Kirby upright. Expensive, but tough.


----------



## TOOCOOL (Mar 16, 2011)

I have the Hoover Platinum Lightweight Upright Vacuum with Canister and love it very light !


----------



## ypsifly (Mar 16, 2011)

Our house has all hardwood floors, however one of our cats has very thick coat of long and fine fur that gets all over the rugs and furniture. We bought a Bissel Pet Eraser (or something like that, I'm at work) and it does an awesome job. Being bagless is a nice touch. We love it.


----------



## gflite (Mar 16, 2011)

Miele canister


----------



## PharmerMike (Mar 16, 2011)

We have been through several department store vacuums, including a number recommended by Consumer Reports. The suction has been good on several of them, the reliability has not.

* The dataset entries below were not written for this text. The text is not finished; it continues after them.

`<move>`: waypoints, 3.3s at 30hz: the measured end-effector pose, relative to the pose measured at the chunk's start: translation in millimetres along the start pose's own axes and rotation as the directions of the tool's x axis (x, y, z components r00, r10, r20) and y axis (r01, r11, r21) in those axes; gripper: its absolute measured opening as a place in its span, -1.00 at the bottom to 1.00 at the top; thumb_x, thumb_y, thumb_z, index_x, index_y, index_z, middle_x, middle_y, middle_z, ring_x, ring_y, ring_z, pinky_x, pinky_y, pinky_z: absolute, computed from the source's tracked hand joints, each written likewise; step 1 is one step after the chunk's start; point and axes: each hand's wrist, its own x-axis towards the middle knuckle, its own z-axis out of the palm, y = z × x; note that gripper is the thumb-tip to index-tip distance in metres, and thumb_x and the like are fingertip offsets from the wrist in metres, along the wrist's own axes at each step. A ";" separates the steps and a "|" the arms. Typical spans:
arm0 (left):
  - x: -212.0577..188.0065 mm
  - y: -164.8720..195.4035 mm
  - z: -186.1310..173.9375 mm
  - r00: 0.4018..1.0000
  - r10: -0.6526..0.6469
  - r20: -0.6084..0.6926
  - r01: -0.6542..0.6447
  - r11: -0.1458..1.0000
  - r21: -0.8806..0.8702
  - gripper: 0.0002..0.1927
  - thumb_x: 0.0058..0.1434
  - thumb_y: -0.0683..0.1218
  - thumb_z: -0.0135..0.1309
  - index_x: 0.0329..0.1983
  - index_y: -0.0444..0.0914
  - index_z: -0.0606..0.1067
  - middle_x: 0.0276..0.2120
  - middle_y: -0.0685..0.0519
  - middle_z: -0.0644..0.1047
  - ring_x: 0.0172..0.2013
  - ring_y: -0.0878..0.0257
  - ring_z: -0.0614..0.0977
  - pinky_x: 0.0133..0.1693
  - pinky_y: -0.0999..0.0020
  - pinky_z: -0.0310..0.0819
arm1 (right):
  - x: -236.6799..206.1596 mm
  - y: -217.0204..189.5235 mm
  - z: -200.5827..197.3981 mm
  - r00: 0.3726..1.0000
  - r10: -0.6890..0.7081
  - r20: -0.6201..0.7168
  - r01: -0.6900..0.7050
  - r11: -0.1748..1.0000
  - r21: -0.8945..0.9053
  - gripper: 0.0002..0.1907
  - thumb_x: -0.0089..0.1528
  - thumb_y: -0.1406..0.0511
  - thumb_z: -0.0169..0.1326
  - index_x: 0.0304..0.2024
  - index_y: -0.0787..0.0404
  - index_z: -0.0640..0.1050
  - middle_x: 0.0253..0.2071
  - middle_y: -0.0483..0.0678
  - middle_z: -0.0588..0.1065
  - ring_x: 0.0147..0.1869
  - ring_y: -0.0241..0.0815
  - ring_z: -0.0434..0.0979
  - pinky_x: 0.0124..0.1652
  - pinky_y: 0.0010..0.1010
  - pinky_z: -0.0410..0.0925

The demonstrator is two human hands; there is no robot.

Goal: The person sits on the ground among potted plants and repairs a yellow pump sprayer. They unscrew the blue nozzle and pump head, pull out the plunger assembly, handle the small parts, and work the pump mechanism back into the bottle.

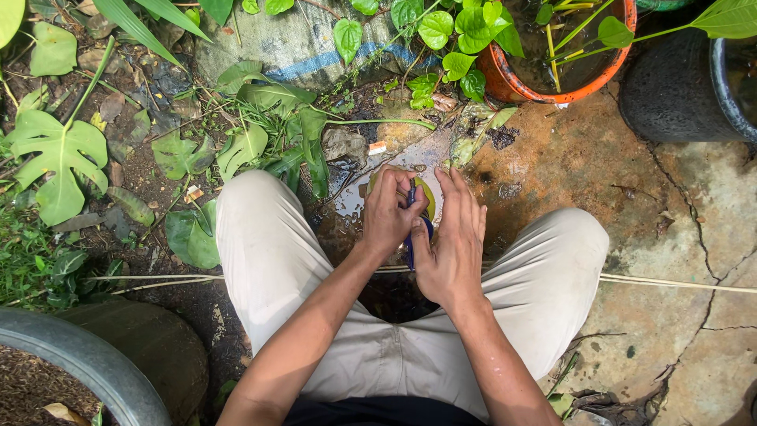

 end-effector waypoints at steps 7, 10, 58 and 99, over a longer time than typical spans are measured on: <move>-8.3 -8.5 6.0 0.997 -0.079 0.014 0.079 0.997 -0.026 -0.70 0.22 -0.25 0.26 -0.20 -0.30 0.32 -0.17 -0.02 0.48 -0.36 0.28 0.59 -0.47 0.44 0.53 | 1.6 12.5 15.5 0.998 0.050 0.037 -0.056 0.985 0.166 -0.31 0.24 0.40 -0.02 0.44 0.28 0.19 0.35 0.29 0.37 0.41 0.25 0.33 0.35 -0.03 0.13; -13.6 -5.9 7.1 0.997 -0.070 0.017 0.070 0.996 -0.053 -0.71 0.23 -0.24 0.26 -0.21 -0.29 0.33 -0.20 0.00 0.45 -0.29 0.29 0.60 -0.45 0.45 0.54 | -1.9 20.3 23.3 0.975 0.169 0.141 -0.209 0.915 0.345 -0.40 0.32 0.39 -0.13 0.44 0.28 0.20 0.23 0.32 0.47 0.33 0.31 0.46 0.24 -0.08 0.31; 0.3 -4.2 4.3 0.986 -0.160 -0.035 0.156 0.983 -0.099 -0.47 0.20 -0.17 0.31 0.07 -0.33 0.25 0.16 -0.05 0.50 -0.35 0.32 0.67 -0.46 0.47 0.55 | 6.7 46.6 67.9 0.973 0.227 -0.028 -0.199 0.900 0.388 -0.80 0.42 0.40 -0.22 0.10 0.29 0.23 -0.55 0.15 0.42 -0.49 0.10 0.48 -0.41 -0.12 0.23; 52.0 -40.4 16.6 0.784 -0.524 0.331 0.602 0.516 -0.609 -0.60 0.51 0.12 -0.13 -0.36 -0.21 0.42 -0.59 0.12 0.45 -0.55 0.39 0.50 -0.46 0.49 0.38 | 11.8 25.4 51.6 0.972 0.210 0.101 -0.233 0.903 0.361 -0.79 0.34 0.34 0.09 0.00 0.30 0.47 -0.53 -0.06 0.48 -0.53 -0.32 0.46 -0.46 -0.45 0.30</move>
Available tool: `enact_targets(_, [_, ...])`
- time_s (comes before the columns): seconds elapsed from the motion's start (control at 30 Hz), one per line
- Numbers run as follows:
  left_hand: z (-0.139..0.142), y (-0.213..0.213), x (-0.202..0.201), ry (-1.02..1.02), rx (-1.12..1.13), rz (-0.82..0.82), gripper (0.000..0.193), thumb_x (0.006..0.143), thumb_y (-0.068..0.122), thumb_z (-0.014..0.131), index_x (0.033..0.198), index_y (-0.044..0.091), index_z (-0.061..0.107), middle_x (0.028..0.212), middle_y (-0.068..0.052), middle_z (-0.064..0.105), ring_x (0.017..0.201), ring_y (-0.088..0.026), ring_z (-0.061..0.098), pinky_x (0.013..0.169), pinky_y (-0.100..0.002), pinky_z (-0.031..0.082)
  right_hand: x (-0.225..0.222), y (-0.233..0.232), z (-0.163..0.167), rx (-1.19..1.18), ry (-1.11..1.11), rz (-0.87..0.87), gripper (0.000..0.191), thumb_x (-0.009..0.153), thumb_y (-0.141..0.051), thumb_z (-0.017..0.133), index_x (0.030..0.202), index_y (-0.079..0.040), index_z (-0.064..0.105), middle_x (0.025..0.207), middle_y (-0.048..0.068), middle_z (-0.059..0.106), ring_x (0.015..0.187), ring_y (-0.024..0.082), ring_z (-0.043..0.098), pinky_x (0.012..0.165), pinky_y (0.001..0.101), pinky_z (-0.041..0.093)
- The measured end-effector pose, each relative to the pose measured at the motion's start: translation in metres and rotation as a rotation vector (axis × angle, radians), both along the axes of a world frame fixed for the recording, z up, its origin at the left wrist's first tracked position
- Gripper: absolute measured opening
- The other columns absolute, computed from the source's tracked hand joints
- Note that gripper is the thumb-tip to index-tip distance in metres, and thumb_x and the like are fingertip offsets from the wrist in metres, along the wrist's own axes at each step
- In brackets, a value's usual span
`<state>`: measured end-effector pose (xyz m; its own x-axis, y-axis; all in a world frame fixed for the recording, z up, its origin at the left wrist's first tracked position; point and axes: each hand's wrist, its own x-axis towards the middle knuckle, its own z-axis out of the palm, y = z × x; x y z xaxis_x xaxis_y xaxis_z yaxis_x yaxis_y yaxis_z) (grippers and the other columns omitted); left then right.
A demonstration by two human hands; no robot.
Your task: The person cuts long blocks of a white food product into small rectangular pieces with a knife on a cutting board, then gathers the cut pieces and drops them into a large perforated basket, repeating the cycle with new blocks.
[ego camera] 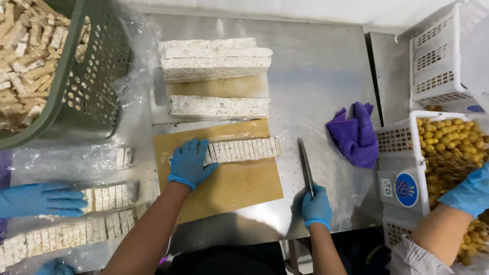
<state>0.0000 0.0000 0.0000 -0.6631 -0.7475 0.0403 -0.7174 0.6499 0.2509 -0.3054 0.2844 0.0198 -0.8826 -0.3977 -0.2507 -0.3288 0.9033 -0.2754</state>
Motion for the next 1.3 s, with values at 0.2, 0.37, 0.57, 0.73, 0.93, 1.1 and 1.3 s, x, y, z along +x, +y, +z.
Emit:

Our answer: A Sanitaire commercial upright vacuum. It is similar in design to the Eurekas of 20-30 years ago. Very few plastic parts. Easy to find parts and it's easy to get repairs done if necessary. Usually around $200-225 online. These are a nice compromise between the plastic models at department stores and the very expensive (although very good) Kirbys.


----------



## Dustykicks (Mar 16, 2011)

Tristar... but don't trust the lamp shade restrictor.


----------



## StefanFS (Mar 17, 2011)

Kärcher VC 6300. Amazingly good. Also a simpler Siemens Sychropower, also very good.


----------



## bltkmt (Mar 17, 2011)

gflite said:


> Miele canister


 
We have one of these as well. It is rock-solid and works very well, but I would never buy a cannister again. Uprights all the way for me.


----------



## alpg88 (Mar 17, 2011)

i use eurika canister, tha cheapest, one, i have a dog, and he sheds, so i vaccum almost daily, i change bags often, use hepa filter, and once a week spray fabrize and let the vaccum suck it in, other wise it starts to stink like a dog, i had others vaccums before, threw them out, cuz they started to stink. when i bought the vaccum i tought it'll be in the trash in a year, but it still works like a champ,4 years later, and thanks to bags the vaccum itself doesn't adsorb smell.
i have no carpets or rugs, so spinning brush isn't needed.


----------



## BriteIdea (Mar 17, 2011)

I bought a Bissell upright several years ago at Sears. It's awesome. As long as you check and clean the filters (3 of them) then you should be ok. These filters are there for a reason. Also clean the power brush from every day fluffys and hair and it should last almost forever. If, by chance the filters plu up the motor will over heat and suction would be sacrificed.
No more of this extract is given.